--- Information supplied Enclosed Below ---

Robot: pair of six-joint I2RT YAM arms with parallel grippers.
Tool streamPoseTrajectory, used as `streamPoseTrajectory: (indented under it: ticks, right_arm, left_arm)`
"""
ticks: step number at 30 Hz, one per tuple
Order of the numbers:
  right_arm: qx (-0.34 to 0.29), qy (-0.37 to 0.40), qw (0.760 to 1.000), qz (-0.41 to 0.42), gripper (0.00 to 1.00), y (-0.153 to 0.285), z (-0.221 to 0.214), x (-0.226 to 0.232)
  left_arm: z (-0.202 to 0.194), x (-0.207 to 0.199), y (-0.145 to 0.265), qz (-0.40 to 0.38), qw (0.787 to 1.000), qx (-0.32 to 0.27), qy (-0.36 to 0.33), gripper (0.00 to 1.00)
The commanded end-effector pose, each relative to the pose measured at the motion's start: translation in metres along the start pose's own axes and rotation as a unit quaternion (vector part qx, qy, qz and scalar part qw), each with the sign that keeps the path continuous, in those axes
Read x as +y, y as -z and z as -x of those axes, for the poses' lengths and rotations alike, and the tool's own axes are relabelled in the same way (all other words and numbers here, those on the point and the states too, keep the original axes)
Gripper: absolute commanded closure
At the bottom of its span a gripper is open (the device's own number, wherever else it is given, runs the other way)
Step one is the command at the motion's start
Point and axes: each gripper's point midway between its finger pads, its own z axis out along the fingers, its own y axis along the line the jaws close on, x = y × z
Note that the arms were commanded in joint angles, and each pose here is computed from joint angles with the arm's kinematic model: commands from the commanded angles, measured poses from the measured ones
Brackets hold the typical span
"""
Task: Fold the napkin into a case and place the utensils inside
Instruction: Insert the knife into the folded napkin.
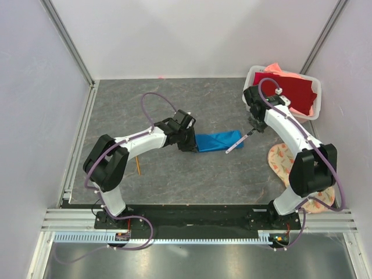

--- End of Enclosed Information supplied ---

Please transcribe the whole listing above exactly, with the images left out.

= Result =
Robot: pair of six-joint I2RT YAM arms with parallel grippers.
Tool streamPoseTrajectory, used as `streamPoseTrajectory: (indented under it: ticks, right_arm, left_arm)`
"""
ticks: step number at 30 Hz, one per tuple
Order of the numbers:
  right_arm: qx (-0.34 to 0.29), qy (-0.37 to 0.40), qw (0.760 to 1.000), qz (-0.41 to 0.42), gripper (0.00 to 1.00), y (-0.153 to 0.285), z (-0.221 to 0.214), x (-0.226 to 0.232)
  left_arm: z (-0.202 to 0.194), x (-0.207 to 0.199), y (-0.145 to 0.265), qz (-0.40 to 0.38), qw (0.787 to 1.000), qx (-0.32 to 0.27), qy (-0.36 to 0.33), gripper (0.00 to 1.00)
The commanded end-effector pose, each relative to the pose measured at the motion's start: translation in metres along the start pose's own axes and rotation as a unit quaternion (vector part qx, qy, qz and scalar part qw), each with the sign that keeps the path continuous, in those axes
Read x as +y, y as -z and z as -x of those axes, for the poses' lengths and rotations alike, and the tool's own axes are relabelled in the same way (all other words and numbers here, those on the point and the states too, keep the original axes)
Gripper: absolute commanded closure
At the bottom of its span a gripper is open (the device's own number, wherever else it is given, runs the other way)
Step one is the command at the motion's start
Point and axes: each gripper's point midway between its finger pads, its own z axis out along the fingers, its own y axis along the line the jaws close on, x = y × z
Note that the arms were commanded in joint angles, and each pose here is computed from joint angles with the arm's kinematic model: commands from the commanded angles, measured poses from the measured ones
Brackets hold the typical span
"""
Task: Fold the napkin into a case and place the utensils inside
Instruction: Insert the knife into the folded napkin.

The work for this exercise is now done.